Dans la nuit du mardi 26 au mercredi 27 novembre, tout Beyrouth est resté éveillé alors que les derniers raids israéliens terrorisaient encore la population, avant que le cessez-le-feu n’entre en vigueur vers 4 heures du matin. «Je ne me suis endormi qu’à 15 heures. Avant, c’était impossible, les bombardements étaient trop rapprochés.» témoin Louloua d’Ain El-Mreisseh.
Dans la soirée, des scènes de panique et d’énormes embouteillages se sont répétés dans la ville. Jusqu’alors épargnés, les habitants des quartiers comme Hamra et Ras Beyrouth, où s’était réfugiée une partie de la banlieue sud, fuyaient les frappes annoncées. “Je ne suis pas parti : nous risquions de mourir dans la voiture” justifie cet enseignant de l’Université américaine de Beyrouth.
Direction le sud
Mais au petit matin, lorsque le dernier drone israélien s’est retiré, dans les quartiers chiites, la population a commencé à célébrer la fin des bombardements. Les drapeaux du Hezbollah et de son allié chiite Amal ont été brandis aux carrefours stratégiques de la ville, comme pour mieux assurer le monde de la permanence de la « résistance ».
A Cola, à l’entrée de la grande gare routière, la foule a pris d’assaut les fourgons en partance vers le Sud. Et ce, même si l’autoroute était bloquée par le flux de voitures, valises et matelas derrière, revenant vers Nabatiyeh et Tyr, villes martyres. “Je me fiche de l’autorisation de l’armée (elle a demandé aux Libanais de ne pas encore entrer dans la zone frontalière, NDLR)Je rentre à la maison”, confirme un homme d’Aïta El-Chaab, un village situé à la frontière et entièrement détruit. « Même si cela signifie dormir dans une tente à côté des ruines de ma maison. Je reconstruirai petit à petit », ajoute-t-il.
Mais d’autres n’ont plus cette énergie, comme Hassan qui avoue « se sentir écrasé »montrant des vidéos de Khiam, son village, où, il y a quelques heures encore, combattaient combattants du Hezbollah et soldats de l’armée israélienne. “Reconstruire? Comme si c’était notre destin… Notre punition de toujours recommencer. »
En un an, 3 823 décès
En un peu plus d’un an de guerre, quelque 860 000 personnes ont été déplacées au Liban, selon la Banque mondiale. Au total, 3 823 personnes sont mortes, dont plus de 200 enfants, et près de 16 000 ont été blessées. La Banque mondiale estime en outre les pertes économiques à près d’un tiers du PIB du pays.
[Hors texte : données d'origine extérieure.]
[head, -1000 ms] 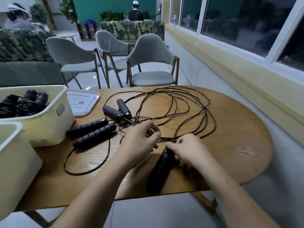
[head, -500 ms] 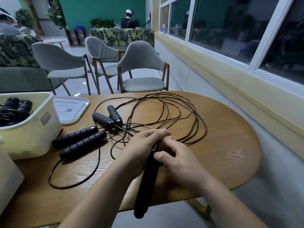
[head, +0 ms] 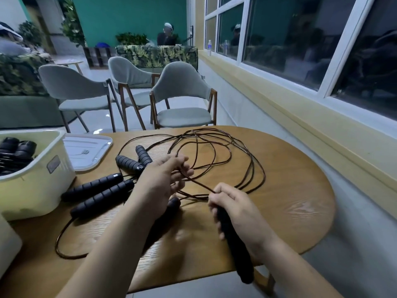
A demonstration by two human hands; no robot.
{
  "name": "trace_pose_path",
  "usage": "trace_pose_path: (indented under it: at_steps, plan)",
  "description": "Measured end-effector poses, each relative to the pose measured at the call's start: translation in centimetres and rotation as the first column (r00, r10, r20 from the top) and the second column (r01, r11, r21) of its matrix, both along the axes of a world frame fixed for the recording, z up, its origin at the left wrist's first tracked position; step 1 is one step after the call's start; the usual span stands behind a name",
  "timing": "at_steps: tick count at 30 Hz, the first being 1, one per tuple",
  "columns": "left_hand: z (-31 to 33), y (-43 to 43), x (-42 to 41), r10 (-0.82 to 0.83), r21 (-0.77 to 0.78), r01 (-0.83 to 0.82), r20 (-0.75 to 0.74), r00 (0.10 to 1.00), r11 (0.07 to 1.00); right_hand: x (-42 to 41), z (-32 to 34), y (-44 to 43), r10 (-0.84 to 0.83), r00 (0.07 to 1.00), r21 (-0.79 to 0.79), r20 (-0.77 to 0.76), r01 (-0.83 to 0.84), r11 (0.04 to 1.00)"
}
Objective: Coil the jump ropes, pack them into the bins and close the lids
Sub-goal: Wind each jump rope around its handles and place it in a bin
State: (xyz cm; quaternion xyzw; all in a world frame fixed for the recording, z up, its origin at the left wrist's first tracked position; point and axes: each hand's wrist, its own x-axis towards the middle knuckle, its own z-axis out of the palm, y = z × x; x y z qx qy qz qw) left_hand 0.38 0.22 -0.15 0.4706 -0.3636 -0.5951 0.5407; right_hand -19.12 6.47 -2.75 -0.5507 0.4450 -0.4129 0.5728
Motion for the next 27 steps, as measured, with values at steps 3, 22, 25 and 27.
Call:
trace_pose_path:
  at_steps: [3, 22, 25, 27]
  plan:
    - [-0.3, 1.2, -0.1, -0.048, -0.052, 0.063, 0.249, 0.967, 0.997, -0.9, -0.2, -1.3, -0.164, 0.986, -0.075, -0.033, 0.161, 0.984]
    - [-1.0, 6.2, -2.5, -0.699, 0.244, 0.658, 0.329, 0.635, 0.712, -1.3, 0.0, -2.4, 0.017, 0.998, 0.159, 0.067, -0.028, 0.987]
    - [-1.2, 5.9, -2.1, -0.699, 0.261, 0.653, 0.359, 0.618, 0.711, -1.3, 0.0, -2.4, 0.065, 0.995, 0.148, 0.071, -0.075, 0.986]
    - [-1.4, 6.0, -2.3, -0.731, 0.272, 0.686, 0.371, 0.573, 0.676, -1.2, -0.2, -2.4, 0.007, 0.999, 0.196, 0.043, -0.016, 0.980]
Le texte de cessez-le-feu, soutenu par les États-Unis, vise à permettre la mise en œuvre réelle de la résolution 1701 de l’ONU, adoptée au lendemain de la guerre de 2006. Ses conditions n’ont cependant jamais été respectées : malgré la présence de la force intérimaire des Nations Unies (FINUL), le Hezbollah est rapidement réintervenu au sud du fleuve Litani, dont il était censé se tenir à l’écart.
Au-delà de son mécanisme technique, tout le monde au Liban est conscient de la fragilité du processus. Benyamin Netanyahu a également assuré qu’Israël se réservait le droit d’attaquer le Liban, “si le Hezbollah rompt l’accord”.
Influencez-vous Hezbollah
Pour le Liban, ce cessez-le-feu ouvre une période de défis majeurs. Et comme toujours, cela s’accompagne de tensions potentielles. S’il ne fait guère de doute que le Hezbollah est sorti affaibli de son conflit avec Israël, la question de son influence sur le jeu communautaire reste en suspens. Hassan Fadlallah, député du Hezbollah, a déclaré à l’agence Reuters que son mouvement se tiendrait aux côtés des déplacés, pour reconstruire les régions dévastées. «Dès maintenant, nous confirmons que la résistance (et le Hezbollah) restera, continuera, poursuivra ses activités », dit-il. Une manière de rappeler que le Hezbollah conserve son contrôle sur la communauté chiite et participera aux décisions qui pourraient être prises au nom de l’État.
De ce point de vue, le premier test sera l’élection d’un Président de la République, poste vacant depuis le départ de Michel Aoun, en 2022. Cette élection devrait permettre de jauger le rapport de force entre le camp du 14 Mars , pro-occidentale, et celle du 8 mars, favorable à l’Iran et à « l’axe de la résistance » dont la stratégie de front commun s’est avérée, ici, un échec cuisant.